*PROBLEM DESCRIPTION*. Print every line of the listing exactly, please.
-- Opening Marker --
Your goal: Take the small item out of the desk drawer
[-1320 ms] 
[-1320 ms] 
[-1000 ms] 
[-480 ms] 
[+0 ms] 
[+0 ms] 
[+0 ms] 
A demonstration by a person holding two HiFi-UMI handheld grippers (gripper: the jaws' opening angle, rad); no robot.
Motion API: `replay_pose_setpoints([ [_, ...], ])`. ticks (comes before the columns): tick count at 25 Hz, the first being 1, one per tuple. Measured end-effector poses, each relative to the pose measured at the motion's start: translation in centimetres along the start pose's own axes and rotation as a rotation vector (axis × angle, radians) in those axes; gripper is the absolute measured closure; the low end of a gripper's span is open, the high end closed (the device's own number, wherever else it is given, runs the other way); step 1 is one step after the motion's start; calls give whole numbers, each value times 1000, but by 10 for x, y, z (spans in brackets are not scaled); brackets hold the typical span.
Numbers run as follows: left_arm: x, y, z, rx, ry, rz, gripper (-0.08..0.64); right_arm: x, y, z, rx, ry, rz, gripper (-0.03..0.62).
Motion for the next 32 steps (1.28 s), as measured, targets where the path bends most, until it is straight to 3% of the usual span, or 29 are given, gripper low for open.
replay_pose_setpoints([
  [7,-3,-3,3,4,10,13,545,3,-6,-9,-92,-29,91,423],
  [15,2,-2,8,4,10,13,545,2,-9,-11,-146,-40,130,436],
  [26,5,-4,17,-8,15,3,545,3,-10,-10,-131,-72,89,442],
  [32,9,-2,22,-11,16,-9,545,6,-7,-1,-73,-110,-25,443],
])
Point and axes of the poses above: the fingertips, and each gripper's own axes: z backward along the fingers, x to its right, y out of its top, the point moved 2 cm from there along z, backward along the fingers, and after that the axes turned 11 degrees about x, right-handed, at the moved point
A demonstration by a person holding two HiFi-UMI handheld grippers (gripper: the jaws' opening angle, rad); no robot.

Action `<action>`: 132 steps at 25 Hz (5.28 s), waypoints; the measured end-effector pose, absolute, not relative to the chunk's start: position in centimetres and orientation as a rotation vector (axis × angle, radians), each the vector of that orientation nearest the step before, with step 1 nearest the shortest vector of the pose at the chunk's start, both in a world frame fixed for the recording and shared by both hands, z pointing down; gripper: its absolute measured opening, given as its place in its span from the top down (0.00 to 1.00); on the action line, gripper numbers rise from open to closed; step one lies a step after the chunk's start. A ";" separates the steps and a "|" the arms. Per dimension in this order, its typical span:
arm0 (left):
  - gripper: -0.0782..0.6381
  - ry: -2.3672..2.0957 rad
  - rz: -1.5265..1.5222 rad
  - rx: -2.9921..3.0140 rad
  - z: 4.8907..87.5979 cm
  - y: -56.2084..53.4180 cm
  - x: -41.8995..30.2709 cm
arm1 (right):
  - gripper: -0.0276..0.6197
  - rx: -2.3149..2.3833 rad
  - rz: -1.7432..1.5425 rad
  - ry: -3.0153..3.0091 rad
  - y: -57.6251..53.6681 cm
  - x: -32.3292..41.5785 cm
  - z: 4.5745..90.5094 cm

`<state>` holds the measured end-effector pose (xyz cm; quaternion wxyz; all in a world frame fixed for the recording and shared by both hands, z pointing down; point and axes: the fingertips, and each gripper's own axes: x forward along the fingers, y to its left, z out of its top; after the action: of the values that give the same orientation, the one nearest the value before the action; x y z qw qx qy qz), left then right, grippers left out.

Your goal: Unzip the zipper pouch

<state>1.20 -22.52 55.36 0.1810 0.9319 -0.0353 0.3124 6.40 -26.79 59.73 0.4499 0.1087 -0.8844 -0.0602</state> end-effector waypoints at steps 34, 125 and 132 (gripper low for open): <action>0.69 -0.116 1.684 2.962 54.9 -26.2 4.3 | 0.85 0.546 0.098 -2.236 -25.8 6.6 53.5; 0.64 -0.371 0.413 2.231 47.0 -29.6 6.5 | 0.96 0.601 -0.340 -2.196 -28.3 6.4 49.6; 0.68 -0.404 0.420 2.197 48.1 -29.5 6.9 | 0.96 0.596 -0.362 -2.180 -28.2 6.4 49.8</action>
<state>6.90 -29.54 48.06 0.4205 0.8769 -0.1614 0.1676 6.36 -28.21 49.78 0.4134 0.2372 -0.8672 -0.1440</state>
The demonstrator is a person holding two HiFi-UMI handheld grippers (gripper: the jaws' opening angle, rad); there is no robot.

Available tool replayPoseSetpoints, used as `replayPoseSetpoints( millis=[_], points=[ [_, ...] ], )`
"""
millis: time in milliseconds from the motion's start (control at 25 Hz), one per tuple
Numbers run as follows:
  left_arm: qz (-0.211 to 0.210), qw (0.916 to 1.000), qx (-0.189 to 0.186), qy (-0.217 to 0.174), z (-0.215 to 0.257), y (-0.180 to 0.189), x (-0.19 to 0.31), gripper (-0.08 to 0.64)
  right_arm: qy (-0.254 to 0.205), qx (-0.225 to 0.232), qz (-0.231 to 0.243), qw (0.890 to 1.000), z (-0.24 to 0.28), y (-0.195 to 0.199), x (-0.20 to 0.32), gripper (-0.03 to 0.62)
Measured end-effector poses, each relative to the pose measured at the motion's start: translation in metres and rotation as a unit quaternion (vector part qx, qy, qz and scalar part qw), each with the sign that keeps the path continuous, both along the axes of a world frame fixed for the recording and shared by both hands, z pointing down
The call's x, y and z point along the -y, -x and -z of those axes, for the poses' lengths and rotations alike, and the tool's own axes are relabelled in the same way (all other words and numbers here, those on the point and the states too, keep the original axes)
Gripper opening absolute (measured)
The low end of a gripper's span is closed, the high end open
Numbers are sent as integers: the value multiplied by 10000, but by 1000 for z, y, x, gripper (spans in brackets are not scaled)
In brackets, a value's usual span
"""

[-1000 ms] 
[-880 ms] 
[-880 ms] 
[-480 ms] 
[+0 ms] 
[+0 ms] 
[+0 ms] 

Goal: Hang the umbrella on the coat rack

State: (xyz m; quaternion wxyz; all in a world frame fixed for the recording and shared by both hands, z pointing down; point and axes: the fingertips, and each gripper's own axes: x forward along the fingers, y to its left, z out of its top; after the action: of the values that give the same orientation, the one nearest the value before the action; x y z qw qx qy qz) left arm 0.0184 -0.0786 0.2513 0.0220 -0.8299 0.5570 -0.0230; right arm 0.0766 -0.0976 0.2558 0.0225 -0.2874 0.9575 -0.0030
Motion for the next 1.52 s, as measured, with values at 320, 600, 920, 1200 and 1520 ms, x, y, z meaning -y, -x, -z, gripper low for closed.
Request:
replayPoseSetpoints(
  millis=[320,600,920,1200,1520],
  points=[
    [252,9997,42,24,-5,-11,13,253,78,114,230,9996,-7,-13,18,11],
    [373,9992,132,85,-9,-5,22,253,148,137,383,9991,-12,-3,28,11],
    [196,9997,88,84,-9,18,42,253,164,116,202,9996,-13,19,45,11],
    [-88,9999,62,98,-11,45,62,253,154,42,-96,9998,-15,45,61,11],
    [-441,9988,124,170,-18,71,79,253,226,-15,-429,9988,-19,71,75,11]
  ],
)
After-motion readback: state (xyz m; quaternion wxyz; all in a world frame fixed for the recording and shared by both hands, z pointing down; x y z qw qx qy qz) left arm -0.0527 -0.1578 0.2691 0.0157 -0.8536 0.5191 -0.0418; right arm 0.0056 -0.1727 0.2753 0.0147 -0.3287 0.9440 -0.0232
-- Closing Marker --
*RESPONSE FOR THIS EXERCISE*.
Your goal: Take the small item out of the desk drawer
[-1320 ms] 
[-1320 ms] 
[-1000 ms] 
[-480 ms] 
[+0 ms] 
[+0 ms] 
[+0 ms] 
A demonstration by a person holding two HiFi-UMI handheld grippers (gripper: the jaws' opening angle, rad); no robot.
Motion API: `replay_pose_setpoints([ [_, ...], ])`. ticks (comes before the columns): tick count at 25 Hz, the first being 1, one per tuple. Measured end-effector poses, each relative to the pose measured at the motion's start: translation in centimetres along the start pose's own axes and rotation as a rotation vector (axis × angle, radians) in those axes; gripper is the absolute measured closure; the low end of a gripper's span is open, the high end closed (the device's own number, wherever else it is given, runs the other way); step 1 is one step after the motion's start; calls give whole numbers, each value times 1000, but by 10 for x, y, z (spans in brackets are not scaled); brackets hold the typical span.
Numbers run as follows: left_arm: x, y, z, rx, ry, rz, gripper (-0.08..0.64); right_arm: x, y, z, rx, ry, rz, gripper (-0.03..0.62).
Motion for the next 32 steps (1.28 s), as measured, targets where the path bends most, until it is straight to 3% of the usual span, or 29 are given, gripper low for open.
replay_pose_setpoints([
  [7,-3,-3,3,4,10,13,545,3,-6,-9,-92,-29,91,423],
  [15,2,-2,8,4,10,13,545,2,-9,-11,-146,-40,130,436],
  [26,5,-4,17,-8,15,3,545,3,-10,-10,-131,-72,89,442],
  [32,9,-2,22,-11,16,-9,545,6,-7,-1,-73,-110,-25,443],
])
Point and axes of the poses above: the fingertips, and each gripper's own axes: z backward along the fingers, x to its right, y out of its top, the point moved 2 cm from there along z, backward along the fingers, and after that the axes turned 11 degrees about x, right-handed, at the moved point
A demonstration by a person holding two HiFi-UMI handheld grippers (gripper: the jaws' opening angle, rad); no robot.

Action `<action>`: 132 steps at 25 Hz (5.28 s), waypoints; the measured end-effector pose, absolute, not relative to the chunk's start: position in centimetres and orientation as a rotation vector (axis × angle, radians), each the vector of that orientation nearest the step before, with step 1 nearest the shortest vector of the pose at the chunk's start, both in a world frame fixed for the recording and shared by both hands, z pointing down; gripper: its absolute measured opening, given as its place in its span from the top down (0.00 to 1.00); on the action line, gripper numbers rise from open to closed; step one lies a step after the chunk's start. A ";" separates the steps and a "|" the arms. Per dimension in this order, its typical span:
arm0 (left):
  - gripper: -0.0782..0.6381
  - ry: -2.3672..2.0957 rad
  - rz: -1.5265..1.5222 rad
  - rx: -2.9921..3.0140 rad
  - z: 4.8907..87.5979 cm
  - y: -56.2084..53.4180 cm
  - x: -41.8995..30.2709 cm
arm1 (right):
  - gripper: -0.0276..0.6197
  - rx: -2.3149..2.3833 rad
  - rz: -1.7432..1.5425 rad
  - ry: -3.0153..3.0091 rad
  - y: -57.6251..53.6681 cm
  - x: -32.3292..41.5785 cm
  - z: 4.5745..90.5094 cm

`<state>` holds the measured end-effector pose (xyz cm; quaternion wxyz; all in a world frame fixed for the recording and shared by both hands, z pointing down; point and axes: the fingertips, and each gripper's own axes: x forward along the fingers, y to its left, z out of its top; after the action: of the values that give the same orientation, the one nearest the value before the action; x y z qw qx qy qz), left then right, grippers left out.

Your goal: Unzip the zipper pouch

<state>1.20 -22.52 55.36 0.1810 0.9319 -0.0353 0.3124 6.40 -26.79 59.73 0.4499 0.1087 -0.8844 -0.0602</state> end-effector waypoints at steps 34, 125 and 132 (gripper low for open): <action>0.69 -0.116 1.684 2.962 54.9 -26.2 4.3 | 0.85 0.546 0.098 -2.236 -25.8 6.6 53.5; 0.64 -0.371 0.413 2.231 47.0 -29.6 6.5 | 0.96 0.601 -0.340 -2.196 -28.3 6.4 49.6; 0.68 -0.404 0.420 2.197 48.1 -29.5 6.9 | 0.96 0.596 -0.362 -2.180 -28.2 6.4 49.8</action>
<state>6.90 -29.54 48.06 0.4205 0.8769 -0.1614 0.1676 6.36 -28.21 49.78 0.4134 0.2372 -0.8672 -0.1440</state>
The demonstrator is a person holding two HiFi-UMI handheld grippers (gripper: the jaws' opening angle, rad); there is no robot.

Available tool replayPoseSetpoints, used as `replayPoseSetpoints( millis=[_], points=[ [_, ...] ], )`
"""
millis: time in milliseconds from the motion's start (control at 25 Hz), one per tuple
Numbers run as follows:
  left_arm: qz (-0.211 to 0.210), qw (0.916 to 1.000), qx (-0.189 to 0.186), qy (-0.217 to 0.174), z (-0.215 to 0.257), y (-0.180 to 0.189), x (-0.19 to 0.31), gripper (-0.08 to 0.64)
  right_arm: qy (-0.254 to 0.205), qx (-0.225 to 0.232), qz (-0.231 to 0.243), qw (0.890 to 1.000), z (-0.24 to 0.28), y (-0.195 to 0.199), x (-0.20 to 0.32), gripper (-0.03 to 0.62)
Measured end-effector poses, each relative to the pose measured at the motion's start: translation in metres and rotation as a unit quaternion (vector part qx, qy, qz and scalar part qw), each with the sign that keeps the path continuous, both along the axes of a world frame fixed for the recording and shared by both hands, z pointing down
The call's x, y and z point along the -y, -x and -z of those axes, for the poses' lengths and rotations alike, and the tool's own axes are relabelled in the same way (all other words and numbers here, those on the point and the states too, keep the original axes)
Gripper opening absolute (measured)
The low end of a gripper's span is closed, the high end open
Numbers are sent as integers: the value multiplied by 10000, but by 1000 for z, y, x, gripper (spans in brackets are not scaled)
In brackets, a value's usual span
"""

[-1000 ms] 
[-880 ms] 
[-880 ms] 
[-480 ms] 
[+0 ms] 
[+0 ms] 
[+0 ms] 

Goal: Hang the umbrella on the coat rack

State: (xyz m; quaternion wxyz; all in a world frame fixed for the recording and shared by both hands, z pointing down; point and axes: the fingertips, and each gripper's own axes: x forward along the fingers, y to its left, z out of its top; after the action: of the values that give the same orientation, the one nearest the value before the action; x y z qw qx qy qz) left arm 0.0184 -0.0786 0.2513 0.0220 -0.8299 0.5570 -0.0230; right arm 0.0766 -0.0976 0.2558 0.0225 -0.2874 0.9575 -0.0030
Motion for the next 1.52 s, as measured, with values at 320, 600, 920, 1200 and 1520 ms, x, y, z meaning -y, -x, -z, gripper low for closed.
Request:
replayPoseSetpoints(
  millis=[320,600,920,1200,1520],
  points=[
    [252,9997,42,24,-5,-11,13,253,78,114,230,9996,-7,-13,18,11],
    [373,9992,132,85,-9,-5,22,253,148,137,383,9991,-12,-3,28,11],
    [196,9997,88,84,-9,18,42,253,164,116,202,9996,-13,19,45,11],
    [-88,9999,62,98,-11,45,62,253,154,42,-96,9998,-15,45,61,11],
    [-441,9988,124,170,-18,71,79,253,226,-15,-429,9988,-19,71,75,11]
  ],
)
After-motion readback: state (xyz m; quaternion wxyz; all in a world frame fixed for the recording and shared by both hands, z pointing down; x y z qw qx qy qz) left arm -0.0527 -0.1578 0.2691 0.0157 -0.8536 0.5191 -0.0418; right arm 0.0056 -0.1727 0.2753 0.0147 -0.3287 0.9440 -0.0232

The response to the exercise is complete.